*YOUR ASSIGNMENT*: Set down the data below in full and exactly, minus the pictures.

*GIVEN DATA*:
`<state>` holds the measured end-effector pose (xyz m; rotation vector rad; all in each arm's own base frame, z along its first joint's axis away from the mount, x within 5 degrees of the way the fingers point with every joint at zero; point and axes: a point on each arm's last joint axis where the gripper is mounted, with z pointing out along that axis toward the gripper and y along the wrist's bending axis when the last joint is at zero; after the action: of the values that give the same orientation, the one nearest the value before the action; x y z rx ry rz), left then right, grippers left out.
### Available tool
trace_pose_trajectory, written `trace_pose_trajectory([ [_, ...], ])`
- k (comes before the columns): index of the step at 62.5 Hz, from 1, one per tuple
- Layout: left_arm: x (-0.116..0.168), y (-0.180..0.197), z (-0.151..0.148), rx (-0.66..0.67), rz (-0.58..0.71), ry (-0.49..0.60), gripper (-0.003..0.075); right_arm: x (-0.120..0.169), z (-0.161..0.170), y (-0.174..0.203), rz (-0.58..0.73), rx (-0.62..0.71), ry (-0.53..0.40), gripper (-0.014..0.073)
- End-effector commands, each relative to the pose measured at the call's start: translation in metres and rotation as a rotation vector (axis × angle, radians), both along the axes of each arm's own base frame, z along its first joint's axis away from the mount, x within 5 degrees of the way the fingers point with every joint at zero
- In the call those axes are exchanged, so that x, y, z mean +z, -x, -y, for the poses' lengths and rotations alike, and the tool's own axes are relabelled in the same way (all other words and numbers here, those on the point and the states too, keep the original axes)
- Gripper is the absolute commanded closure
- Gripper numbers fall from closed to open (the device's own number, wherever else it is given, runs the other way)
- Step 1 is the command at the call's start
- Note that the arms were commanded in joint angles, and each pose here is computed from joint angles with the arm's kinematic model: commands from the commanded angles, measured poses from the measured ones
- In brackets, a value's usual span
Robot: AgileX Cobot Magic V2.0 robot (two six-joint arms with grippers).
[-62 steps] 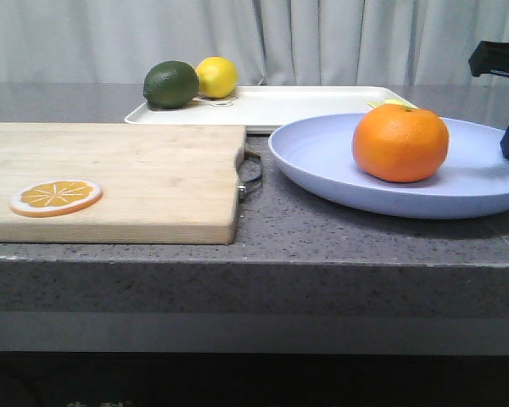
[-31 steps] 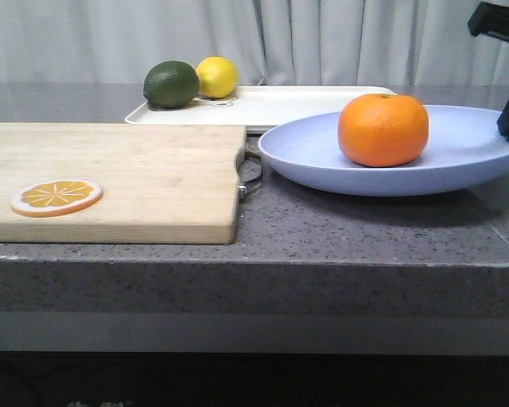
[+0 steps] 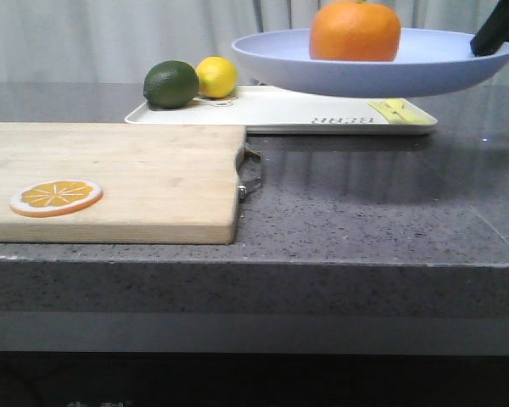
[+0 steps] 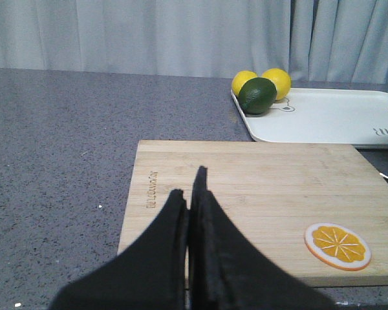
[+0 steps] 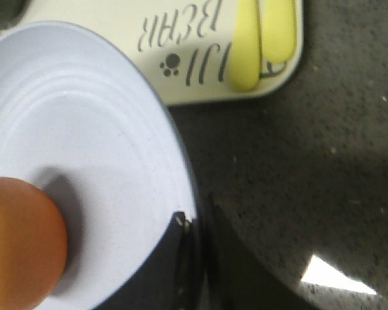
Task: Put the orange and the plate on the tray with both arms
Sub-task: 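Lift the plate with the right gripper and carry it over the white tray, then lower the plate onto the tray and open the right gripper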
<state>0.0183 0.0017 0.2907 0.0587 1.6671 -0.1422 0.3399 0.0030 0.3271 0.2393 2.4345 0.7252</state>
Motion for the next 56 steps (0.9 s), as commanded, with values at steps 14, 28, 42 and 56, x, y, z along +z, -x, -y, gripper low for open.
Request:
trace_pose_trajectory([
  [14, 0.015, -0.001, 0.001, -0.005, 0.088, 0.016, 0.0738, 0.043, -0.007, -0.079, 0.176, 0.003, -0.095, 0.0656],
  [28, 0.015, -0.001, 0.001, -0.005, 0.088, 0.016, 0.0738, 0.031, -0.023, -0.144, 0.166, 0.017, -0.098, 0.0656],
  [42, 0.015, -0.001, 0.001, -0.005, 0.088, 0.016, 0.0738, 0.006, -0.039, -0.184, 0.162, 0.032, -0.068, 0.0656],
  [56, 0.015, -0.001, 0.001, -0.005, 0.088, 0.016, 0.0738, -0.009, -0.040, -0.195, 0.154, 0.024, -0.063, 0.0644],
])
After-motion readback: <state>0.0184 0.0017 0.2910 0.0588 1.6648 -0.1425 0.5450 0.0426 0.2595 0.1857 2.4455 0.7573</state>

*ANSWER SECTION*:
`<state>` holds the measured end-effector pose (xyz m; rotation vector rad; all in each arm's own base frame, z along its first joint's axis away from the mount, x within 5 degrees of the way the fingers point with every joint at zero; point and axes: a point on each arm's last joint axis where the gripper is mounted, with z pointing out along that axis toward the gripper and y along the wrist's bending axis when the last joint is at zero; after the action: of the values that give the same orientation, the one nearest the value before the action; x y z rx ry rz), left then right, grippers left out.
### Available tool
trace_pose_trajectory, written `trace_pose_trajectory([ [_, ...], ])`
- k (comes before the columns): index of the step at 62.5 Hz, from 1, one per tuple
- Layout: left_arm: x (-0.116..0.168), y (-0.180..0.197), z (-0.151..0.148), rx (-0.66..0.67), rz (-0.58..0.71), ry (-0.49..0.60), gripper (-0.003..0.075); right_arm: x (-0.120..0.169), z (-0.161..0.170), y (-0.174..0.203), rz (-0.58..0.73), rx (-0.62..0.71), ry (-0.53..0.40), gripper (-0.014..0.073)
- End-effector commands, each relative to the pose measured at the call's start: translation in metres and rotation as a rotation vector (axis × angle, radians), both along the axes of each arm's own base frame, z along its first joint's axis away from the mount, x within 5 degrees of the way the fingers point with every joint at zero
- In the call those axes are exchanged, so that x, y, z mean +z, -x, -y, for the poses' lengths and rotations alike, and the tool's own axes are relabelled in the same way (all other words and numbers here, those on the point and the states too, keep the original axes)
- Gripper is the absolute commanded closure
- Gripper numbers fall from closed to open (the device's own number, wherever else it is given, runs the other way)
- Step 1 is the command at the call's start
- Note that the arms were commanded in joint angles, and each pose here is computed from joint angles with the arm's kinematic model: commands from the commanded angles, measured poses from the measured ones
- In brackets, a value's usual span
Robot: AgileX Cobot Magic V2.0 robot (two six-joint arms with grippers).
[-62 steps] 
[-31 steps] 
[+0 steps] 
[+0 steps] 
[+0 steps] 
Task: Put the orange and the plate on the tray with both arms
Sub-task: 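Lift the plate with the right gripper and carry it over the white tray, then lower the plate onto the tray and open the right gripper
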<state>0.0183 0.0017 0.2907 0.0587 1.6671 -0.1422 0.3399 0.0030 0.3271 0.2393 2.4345 0.7252</state>
Motion for the next 56 steps (0.9 s), as commanded, with values at steps 14, 28, 42 and 56, x, y, z along +z, -x, -y, gripper low for open.
Request:
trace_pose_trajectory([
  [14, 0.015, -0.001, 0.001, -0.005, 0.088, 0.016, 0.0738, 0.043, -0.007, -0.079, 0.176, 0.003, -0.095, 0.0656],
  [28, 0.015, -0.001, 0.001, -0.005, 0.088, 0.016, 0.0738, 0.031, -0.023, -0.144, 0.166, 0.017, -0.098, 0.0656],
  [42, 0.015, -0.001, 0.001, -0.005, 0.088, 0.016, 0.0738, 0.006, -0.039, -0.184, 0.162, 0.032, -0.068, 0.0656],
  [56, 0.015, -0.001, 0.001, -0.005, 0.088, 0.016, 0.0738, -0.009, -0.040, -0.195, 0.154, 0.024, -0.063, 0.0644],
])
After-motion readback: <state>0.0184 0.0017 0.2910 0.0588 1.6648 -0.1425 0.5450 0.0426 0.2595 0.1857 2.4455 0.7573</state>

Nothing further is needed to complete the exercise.